I have dataset of 443 cells from 6 different healthy donors (136,92,117,44,28,26 cells from each donor respectively). We are trying to look at gene-gene correlations over the 443 cell samples. Now before looking at the correlations we clustered the cells to check if the inter cell variation is now larger than the donor differences. We used the SIMLR algorithm with the 1000 most variable genes like this. To do that we thought we remove variation arising from CDR and donor differences, by looking at the deviance residuals using MAST. I used a model like this:
library(MAST) colData(scaRaw)$cngeneson <- scale(rowSums(testData != 0)) colData(scaRaw)$donor <- as.factor(subjectArrayH) zlmResidDE <- zlm.SingleCellAssay(~cngeneson+donor, scaRaw, hook=deviance_residuals_hook) residDE <- zlmResidDE@hookOut resMatrix <- t(do.call(rbind, residDE))

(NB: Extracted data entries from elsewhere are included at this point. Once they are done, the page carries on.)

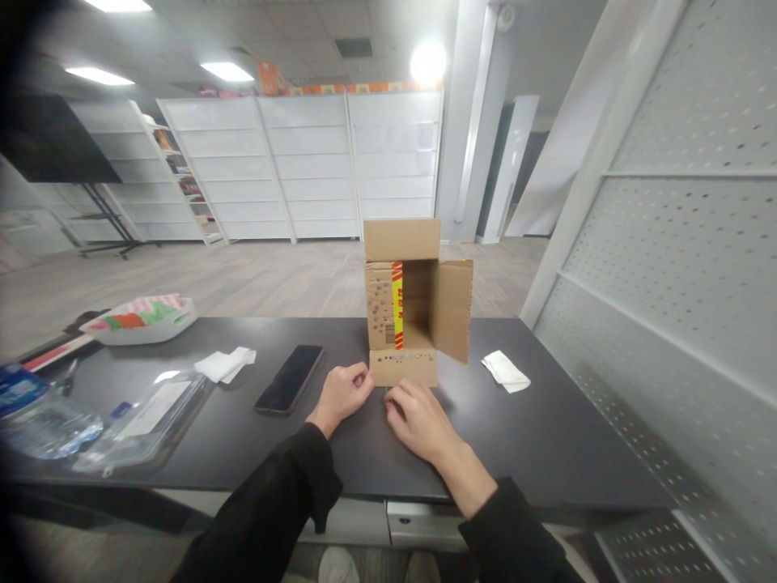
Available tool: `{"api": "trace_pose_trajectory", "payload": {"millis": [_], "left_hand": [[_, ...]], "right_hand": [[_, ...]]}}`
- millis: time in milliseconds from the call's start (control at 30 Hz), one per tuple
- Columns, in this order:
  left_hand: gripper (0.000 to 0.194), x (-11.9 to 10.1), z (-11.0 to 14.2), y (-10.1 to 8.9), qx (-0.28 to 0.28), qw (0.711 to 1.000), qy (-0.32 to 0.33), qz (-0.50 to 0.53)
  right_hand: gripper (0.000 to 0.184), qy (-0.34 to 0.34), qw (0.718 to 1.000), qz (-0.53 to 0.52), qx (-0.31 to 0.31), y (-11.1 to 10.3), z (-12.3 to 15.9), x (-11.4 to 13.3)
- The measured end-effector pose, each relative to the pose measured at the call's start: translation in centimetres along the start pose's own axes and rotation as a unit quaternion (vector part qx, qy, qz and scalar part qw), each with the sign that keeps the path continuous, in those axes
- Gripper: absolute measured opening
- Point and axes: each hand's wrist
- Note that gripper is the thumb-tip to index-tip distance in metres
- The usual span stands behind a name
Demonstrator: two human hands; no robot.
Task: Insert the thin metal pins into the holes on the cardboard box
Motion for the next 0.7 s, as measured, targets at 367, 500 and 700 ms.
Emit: {"api": "trace_pose_trajectory", "payload": {"millis": [367,500,700], "left_hand": [[0.032,-0.2,-0.1,-0.2,0.014,1.000,-0.006,0.001],[0.032,-0.2,-0.1,-0.2,0.014,1.000,-0.005,-0.001],[0.032,-0.2,0.0,-0.1,0.011,1.000,-0.008,-0.008]], "right_hand": [[0.016,0.052,0.995,0.050,-0.069,-0.2,-0.4,-1.3],[0.014,0.058,0.992,0.094,-0.062,-0.7,-1.1,-1.8],[0.015,0.059,0.990,0.120,-0.048,-1.4,-3.1,-2.1]]}}
Point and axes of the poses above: each hand's wrist, its own z-axis away from the middle knuckle, its own y-axis out of the palm, x = y × z, and after that the axes turned 13 degrees about -y, right-handed
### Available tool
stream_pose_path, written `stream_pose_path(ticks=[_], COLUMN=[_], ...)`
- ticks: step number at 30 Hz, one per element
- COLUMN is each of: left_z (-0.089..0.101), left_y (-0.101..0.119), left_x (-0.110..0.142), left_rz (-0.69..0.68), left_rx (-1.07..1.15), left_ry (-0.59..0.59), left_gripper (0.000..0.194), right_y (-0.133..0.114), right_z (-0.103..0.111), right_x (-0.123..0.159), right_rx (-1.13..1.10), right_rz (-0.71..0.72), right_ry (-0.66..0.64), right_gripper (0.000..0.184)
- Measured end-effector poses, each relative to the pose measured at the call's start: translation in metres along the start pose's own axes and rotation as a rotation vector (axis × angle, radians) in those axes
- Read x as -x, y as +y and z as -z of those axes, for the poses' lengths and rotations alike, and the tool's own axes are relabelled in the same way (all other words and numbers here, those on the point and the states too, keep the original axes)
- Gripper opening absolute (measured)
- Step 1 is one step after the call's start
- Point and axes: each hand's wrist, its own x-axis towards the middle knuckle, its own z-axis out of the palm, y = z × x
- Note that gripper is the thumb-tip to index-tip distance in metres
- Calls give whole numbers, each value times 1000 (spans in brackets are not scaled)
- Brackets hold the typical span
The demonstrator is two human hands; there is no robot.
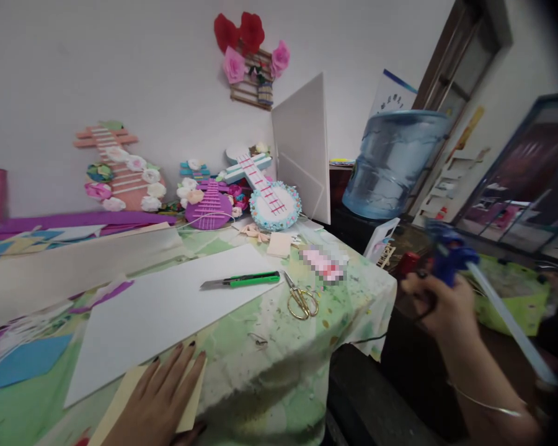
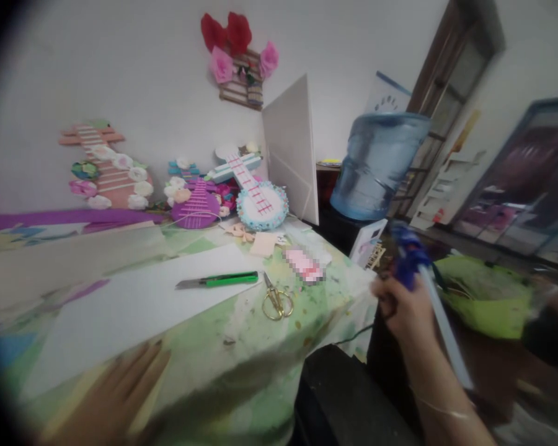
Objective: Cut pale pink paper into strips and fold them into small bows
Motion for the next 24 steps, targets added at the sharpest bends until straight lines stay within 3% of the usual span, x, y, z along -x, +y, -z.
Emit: stream_pose_path(ticks=[1,3,5,9,14,19,24], left_z=[-1,-2,-2,5,17,24,18], left_y=[-1,-1,-1,0,1,1,0], left_x=[0,0,-1,-5,-10,-10,-5], left_rz=[-3,-6,-9,-13,-20,28,36], left_rx=[-2,-8,-15,-31,-68,-43,33], left_ry=[9,20,35,29,-18,-54,-126], left_gripper=[73,73,73,76,76,75,83], right_y=[4,12,24,60,89,95,103], right_z=[-23,-68,-108,-162,-192,-206,-214], right_x=[1,8,16,27,33,35,38], right_rx=[-119,-337,-458,-584,-630,-653,-663], right_rz=[-94,-311,-407,-562,-645,-708,-701], right_ry=[-93,-397,-608,-796,-849,-897,-924], right_gripper=[25,27,25,20,19,17,19])
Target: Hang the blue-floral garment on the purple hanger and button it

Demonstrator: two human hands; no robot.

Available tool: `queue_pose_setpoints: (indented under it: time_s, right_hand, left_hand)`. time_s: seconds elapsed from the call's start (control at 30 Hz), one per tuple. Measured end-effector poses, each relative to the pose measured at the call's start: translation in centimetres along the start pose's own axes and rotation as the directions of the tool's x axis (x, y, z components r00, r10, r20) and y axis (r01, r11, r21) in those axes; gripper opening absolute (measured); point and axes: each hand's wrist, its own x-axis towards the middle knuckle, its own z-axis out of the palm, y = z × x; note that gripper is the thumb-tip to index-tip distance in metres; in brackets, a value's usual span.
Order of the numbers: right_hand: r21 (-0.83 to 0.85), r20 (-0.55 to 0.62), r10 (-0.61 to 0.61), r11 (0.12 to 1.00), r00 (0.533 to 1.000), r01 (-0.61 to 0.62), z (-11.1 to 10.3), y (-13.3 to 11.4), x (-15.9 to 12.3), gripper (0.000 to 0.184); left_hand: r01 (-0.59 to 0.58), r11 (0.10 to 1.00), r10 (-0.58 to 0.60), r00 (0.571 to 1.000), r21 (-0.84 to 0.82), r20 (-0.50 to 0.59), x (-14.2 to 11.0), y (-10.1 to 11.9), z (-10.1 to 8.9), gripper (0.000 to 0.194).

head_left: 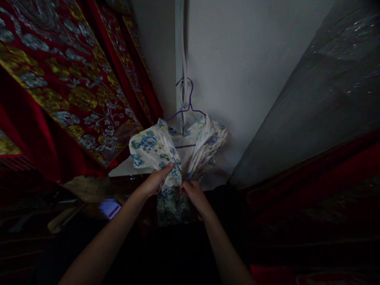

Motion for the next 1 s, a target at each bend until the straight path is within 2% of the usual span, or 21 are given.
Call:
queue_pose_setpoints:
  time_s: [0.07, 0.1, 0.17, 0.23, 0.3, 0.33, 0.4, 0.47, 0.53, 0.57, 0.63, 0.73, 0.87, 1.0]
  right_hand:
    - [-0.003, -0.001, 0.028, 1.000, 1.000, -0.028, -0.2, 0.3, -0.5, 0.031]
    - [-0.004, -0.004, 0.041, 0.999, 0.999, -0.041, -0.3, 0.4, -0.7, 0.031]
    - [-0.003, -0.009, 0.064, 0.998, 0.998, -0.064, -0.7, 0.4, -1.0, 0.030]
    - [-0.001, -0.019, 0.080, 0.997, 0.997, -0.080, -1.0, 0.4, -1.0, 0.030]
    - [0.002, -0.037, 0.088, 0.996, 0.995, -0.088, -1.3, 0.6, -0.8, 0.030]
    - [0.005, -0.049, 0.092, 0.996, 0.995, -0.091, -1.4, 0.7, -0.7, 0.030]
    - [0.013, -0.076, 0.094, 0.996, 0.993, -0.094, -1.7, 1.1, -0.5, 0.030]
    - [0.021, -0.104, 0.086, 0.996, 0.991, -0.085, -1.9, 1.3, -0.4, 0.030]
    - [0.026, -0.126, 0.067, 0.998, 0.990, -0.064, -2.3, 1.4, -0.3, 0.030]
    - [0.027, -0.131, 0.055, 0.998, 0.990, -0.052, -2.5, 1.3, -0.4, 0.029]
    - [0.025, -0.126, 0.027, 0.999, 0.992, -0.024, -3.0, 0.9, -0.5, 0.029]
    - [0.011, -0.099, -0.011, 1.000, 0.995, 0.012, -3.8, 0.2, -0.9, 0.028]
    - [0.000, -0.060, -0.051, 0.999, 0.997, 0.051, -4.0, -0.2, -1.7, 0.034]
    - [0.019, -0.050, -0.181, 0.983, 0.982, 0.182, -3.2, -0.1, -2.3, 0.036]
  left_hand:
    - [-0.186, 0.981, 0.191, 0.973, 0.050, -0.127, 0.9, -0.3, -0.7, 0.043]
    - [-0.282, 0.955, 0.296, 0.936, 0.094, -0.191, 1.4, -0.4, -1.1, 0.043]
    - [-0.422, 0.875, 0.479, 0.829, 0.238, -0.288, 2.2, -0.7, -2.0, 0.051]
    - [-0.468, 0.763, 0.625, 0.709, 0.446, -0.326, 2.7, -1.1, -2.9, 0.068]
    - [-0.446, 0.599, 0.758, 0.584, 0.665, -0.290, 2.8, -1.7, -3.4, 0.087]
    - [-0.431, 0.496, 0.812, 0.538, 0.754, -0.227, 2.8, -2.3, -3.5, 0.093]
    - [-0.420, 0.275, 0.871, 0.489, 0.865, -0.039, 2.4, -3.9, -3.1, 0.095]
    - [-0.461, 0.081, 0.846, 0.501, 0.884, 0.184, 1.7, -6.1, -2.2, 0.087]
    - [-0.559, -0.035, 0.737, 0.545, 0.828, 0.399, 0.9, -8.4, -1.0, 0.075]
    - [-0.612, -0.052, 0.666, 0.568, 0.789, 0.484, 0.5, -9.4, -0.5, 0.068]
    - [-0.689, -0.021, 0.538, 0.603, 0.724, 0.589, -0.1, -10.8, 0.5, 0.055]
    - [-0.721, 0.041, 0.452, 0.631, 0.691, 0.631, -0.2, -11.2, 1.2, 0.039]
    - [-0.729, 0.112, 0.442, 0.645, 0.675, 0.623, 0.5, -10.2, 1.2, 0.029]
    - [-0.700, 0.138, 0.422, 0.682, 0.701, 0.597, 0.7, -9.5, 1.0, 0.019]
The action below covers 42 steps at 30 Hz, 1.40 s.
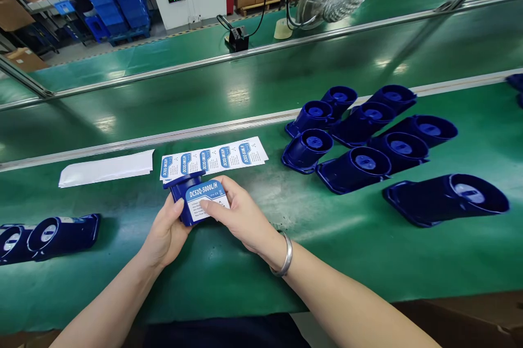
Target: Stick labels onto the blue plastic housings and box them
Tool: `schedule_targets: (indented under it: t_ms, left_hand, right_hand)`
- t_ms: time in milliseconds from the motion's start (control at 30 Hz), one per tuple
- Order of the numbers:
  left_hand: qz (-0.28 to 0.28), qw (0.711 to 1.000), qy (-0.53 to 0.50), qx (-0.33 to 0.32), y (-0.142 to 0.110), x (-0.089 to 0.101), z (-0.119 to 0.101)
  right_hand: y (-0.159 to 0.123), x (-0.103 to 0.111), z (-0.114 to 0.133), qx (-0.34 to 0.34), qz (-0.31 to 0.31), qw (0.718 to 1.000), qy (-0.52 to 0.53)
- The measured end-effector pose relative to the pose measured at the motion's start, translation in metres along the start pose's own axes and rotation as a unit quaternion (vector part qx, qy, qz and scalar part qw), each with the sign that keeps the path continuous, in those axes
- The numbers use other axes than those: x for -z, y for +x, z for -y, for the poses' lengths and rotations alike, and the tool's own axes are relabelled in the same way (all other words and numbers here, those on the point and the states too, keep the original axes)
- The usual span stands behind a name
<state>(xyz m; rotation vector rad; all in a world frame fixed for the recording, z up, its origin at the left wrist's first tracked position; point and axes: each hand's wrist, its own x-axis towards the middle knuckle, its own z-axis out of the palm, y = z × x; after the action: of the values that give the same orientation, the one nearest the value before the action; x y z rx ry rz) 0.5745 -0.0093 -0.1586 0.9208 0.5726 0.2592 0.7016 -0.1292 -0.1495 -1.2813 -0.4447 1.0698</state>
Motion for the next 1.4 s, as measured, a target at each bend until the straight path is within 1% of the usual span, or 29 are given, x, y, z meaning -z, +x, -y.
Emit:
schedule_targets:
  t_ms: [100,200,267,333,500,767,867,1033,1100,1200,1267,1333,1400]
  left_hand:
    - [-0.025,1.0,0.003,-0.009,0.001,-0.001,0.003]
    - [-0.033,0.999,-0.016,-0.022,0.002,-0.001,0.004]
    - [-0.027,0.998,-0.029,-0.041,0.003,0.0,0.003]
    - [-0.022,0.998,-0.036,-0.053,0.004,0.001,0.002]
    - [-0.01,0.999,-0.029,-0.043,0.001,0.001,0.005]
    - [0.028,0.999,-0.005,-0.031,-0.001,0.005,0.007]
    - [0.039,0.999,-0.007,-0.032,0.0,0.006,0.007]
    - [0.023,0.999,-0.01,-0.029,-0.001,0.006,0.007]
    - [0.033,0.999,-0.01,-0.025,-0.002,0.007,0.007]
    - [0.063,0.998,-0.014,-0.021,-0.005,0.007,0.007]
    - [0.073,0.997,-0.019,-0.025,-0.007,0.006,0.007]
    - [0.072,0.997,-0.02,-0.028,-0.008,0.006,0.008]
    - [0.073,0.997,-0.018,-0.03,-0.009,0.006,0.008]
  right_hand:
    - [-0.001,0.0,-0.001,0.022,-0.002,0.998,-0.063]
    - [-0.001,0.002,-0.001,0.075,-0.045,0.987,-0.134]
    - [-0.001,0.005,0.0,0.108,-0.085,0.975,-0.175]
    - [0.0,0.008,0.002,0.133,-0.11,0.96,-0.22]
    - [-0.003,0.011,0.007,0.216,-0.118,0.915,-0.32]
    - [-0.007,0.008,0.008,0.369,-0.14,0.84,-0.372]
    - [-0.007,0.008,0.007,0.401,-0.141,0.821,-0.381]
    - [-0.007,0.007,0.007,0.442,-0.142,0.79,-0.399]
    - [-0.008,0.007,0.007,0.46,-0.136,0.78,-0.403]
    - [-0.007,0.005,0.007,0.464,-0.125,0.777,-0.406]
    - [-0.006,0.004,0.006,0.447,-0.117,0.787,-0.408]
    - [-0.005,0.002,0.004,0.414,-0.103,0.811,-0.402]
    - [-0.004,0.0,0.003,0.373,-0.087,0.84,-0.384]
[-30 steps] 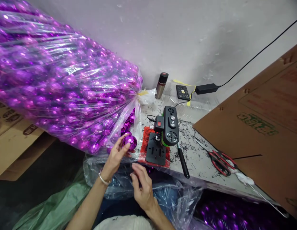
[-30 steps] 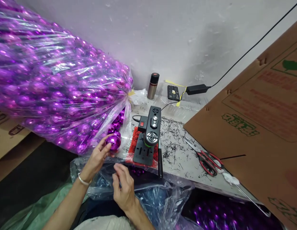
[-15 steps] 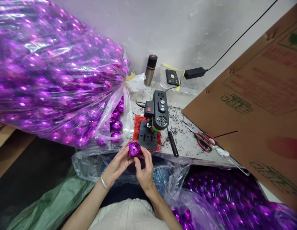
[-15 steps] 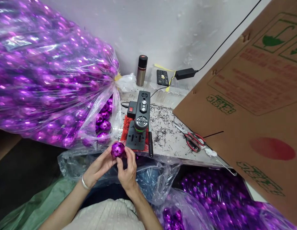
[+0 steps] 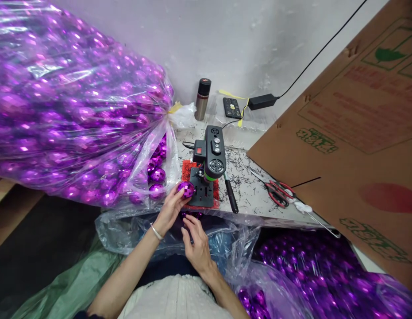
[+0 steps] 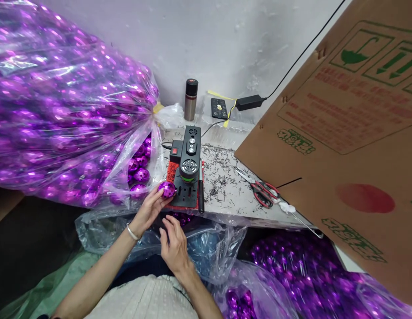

We used the SIMLR algorithm with the 1000 most variable genes like this:
disp = zlmResidDE@dispersion[,1] require(SIMLR) cut1 = 1000 noClusters = 6 test2 = resMatrix[,rank(-disp) < cut1] # here we choose the most variable genes res = SIMLR(t(test2), c = noClusters, cores.ratio = 0.5)
The result was this plot:
Now as you can see there is still a lot of clustering according to donor although donors to not fall into separate clusters at least. This suggest that donor differences still mask variation due to the biological state of the cell. Would you have any idea where this problem with the first dataset could arise? Or any suggestion how we could improve on the deviance residuals?
ED: This question was originally posted here as an issue.